Principles of social security

Principles of social security

The System of Social security in Germany assumes, that every person in the course of his life, social risks, the community to be covered to need to social hardship for an Individual to avoid. The policy has the task to eliminate such social risks or at least mitigate, and to guarantee their Social security.

In the social code book I, section 1 of the social state bid. Literally it says: “the law of The social law book should make to the achievement of social justice and social security, social benefits including social and educational assistance. It should help to ensure a decent existence, and to create equal conditions for the free development of the personality, especially for young people, to protect the family and promote, to allow the acquisition of livelihood through freely chosen activities, and special stresses of life, also to help themselves, avert and balance.“ (SGB I, § 1, Para. 1). The fulfillment of this concern is dealt with in the other law books. For health significant act are the following social books:

  • SGB V: Statutory health insurance (GKV)
  • SGB VII-Legal accident insurance
  • SGB IX: Rehabilitation and participation of disabled people
  • SGB XI: Social care insurance

Within the system of Social security to distinguish 3 design principles:

  • The insurance principle assumes that a to assess the risk that each member of the community may, of this together. The insurance principle includes a contribution paid by all members of the community and justifies the performance. Without payment there is no power. This principle applies, for example, in the case of a travel accident insurance.
  • By the supply principle States that a claim for benefits through special activities, e.g. as a civil servant. There are no contribution payments.
  • The welfare principle provides a safeguard in case of emergency. There is no premium payment, the right to assistance is in the Form of fixed services increased, but depends on individual needs, however, reviewed previously (e.g. housing benefit).
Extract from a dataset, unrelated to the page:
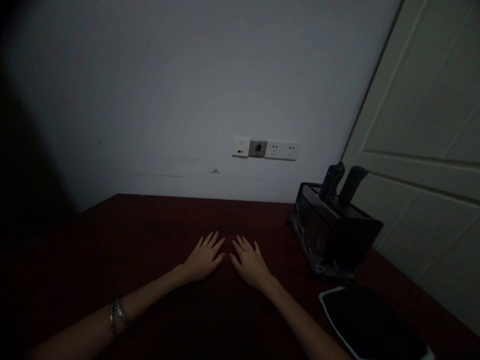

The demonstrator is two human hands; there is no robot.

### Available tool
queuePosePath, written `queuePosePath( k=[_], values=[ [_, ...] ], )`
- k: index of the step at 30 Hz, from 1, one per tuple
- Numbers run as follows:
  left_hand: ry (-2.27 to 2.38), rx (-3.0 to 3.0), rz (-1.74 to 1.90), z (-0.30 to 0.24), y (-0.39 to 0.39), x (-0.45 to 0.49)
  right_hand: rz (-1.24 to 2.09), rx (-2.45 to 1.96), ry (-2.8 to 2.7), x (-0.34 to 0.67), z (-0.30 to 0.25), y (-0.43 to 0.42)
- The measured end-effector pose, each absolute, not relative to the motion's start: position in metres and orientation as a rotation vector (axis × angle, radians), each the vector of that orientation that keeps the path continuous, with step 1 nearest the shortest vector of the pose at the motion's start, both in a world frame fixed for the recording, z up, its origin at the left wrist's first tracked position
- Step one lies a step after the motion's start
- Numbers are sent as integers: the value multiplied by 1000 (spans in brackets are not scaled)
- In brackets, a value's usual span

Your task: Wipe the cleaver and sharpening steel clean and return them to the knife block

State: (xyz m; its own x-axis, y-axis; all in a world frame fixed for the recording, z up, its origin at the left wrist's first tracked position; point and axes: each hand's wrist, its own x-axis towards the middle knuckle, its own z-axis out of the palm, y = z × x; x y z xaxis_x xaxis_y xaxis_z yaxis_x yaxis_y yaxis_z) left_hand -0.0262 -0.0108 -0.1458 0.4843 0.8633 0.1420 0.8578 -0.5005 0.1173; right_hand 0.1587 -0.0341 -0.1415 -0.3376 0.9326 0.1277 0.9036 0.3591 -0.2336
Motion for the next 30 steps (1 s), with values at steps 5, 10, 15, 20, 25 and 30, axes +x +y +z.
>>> queuePosePath(
  k=[5, 10, 15, 20, 25, 30],
  values=[
    [1559, 2678, 281, -147, -10, -26, 183, -1650, -2379, 159, -141, -34],
    [1558, 2690, 276, -147, -10, -26, 179, -1642, -2374, 158, -139, -35],
    [1562, 2701, 283, -146, -10, -26, 183, -1646, -2374, 158, -139, -35],
    [1556, 2707, 283, -147, -10, -26, 176, -1647, -2371, 158, -140, -35],
    [1562, 2705, 297, -148, -10, -27, 190, -1653, -2375, 158, -139, -35],
    [1557, 2691, 282, -146, -10, -26, 189, -1648, -2374, 158, -140, -35]
  ],
)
In addition to these design principles, there are also 3 active principles.

  • The equivalence principle is the basis of any private insurance. Contributions and benefits must correspond to; the higher the risk, the higher the contribution. This principle is used in e.g. private health insurance or a household insurance.
  • The principle of solidarity assumes that every citizen contributions to the insurance according to his or her personal assets pays and benefits according to his needs. As a criterion for the assessment of the personal assets is currently used, nor the income from work, extending it to income from capital gains and rental income, is discussed. The more a Person earns, the higher the contributions have to be paid. This is both in the statutory health – as well as in the pension insurance of the case. The fundamental objective is that each Person is to receive the necessary care regardless of income. Nobody should be supplied because of a low income, untreated or under. In the statutory health insurance, three forms of solidarity-based compensation can be distinguished: There is a balance between the healthy and the sick persons, by both healthy and sick people pay the same percentage of your work income as a contribution. It is important to remember that approximately 10% of the Insured cause about 80% of the total costs of the Shi. There is a Solidarity-based compensation between higher and lower income due to the dependence of the contribution of the assessable income, which is referred to as the performance principle. And it is a solidarity exists out between dues-paying members contribution-free co-insured family members. In 2000, about 30%, and in the new countries 20% of the Insured contribution-free co-insured family members were in the old Federal States. It is different in the private health insurance. There is levied for each Person’s contribution.
  • The subsidiarity principle makes the assumption that any social protection is not complete by the state can be met, but first each unit (family, community, state, and Federal government) self-help must, before the resources of the parent unit. Thus, the self-responsibility and self-help ability of the Individual to be addressed. In the statutory health insurance ease drugs have been taken out, therefore, from the Reimbursement by the GKV, but it is also a case of hardship and overwork regulations were introduced to ensure a load limit for the introduction of co-payments (2% of the gross annual income or 1% for chronically ill). In such cases, the health Sciences can contribute, on the consequences for the Insured and to avoid possible social hardship.

The Text comes from the book of Professor Cornelia Bormann: health Sciences

1. Edition, 256 pages, ISBN 978-3-8252-3788-2

The book is aimed at students of health Sciences, health Economics, and medicine. The importance of health is increasing in our society steadily. This development in the health Sciences. The Textbook presents the basic features of this young science by way of example, outlines the involved disciplines, ranging from medicine to Economics. It also shows important fields of application. These include, among other things, the health promotion and prevention, outpatient and inpatient care as well as Rehabilitation and care. Each Chapter is introduced with learning objectives and a short summary, a tag list, as well as review questions and further sources of literature completed. A Glossary rounds out this book.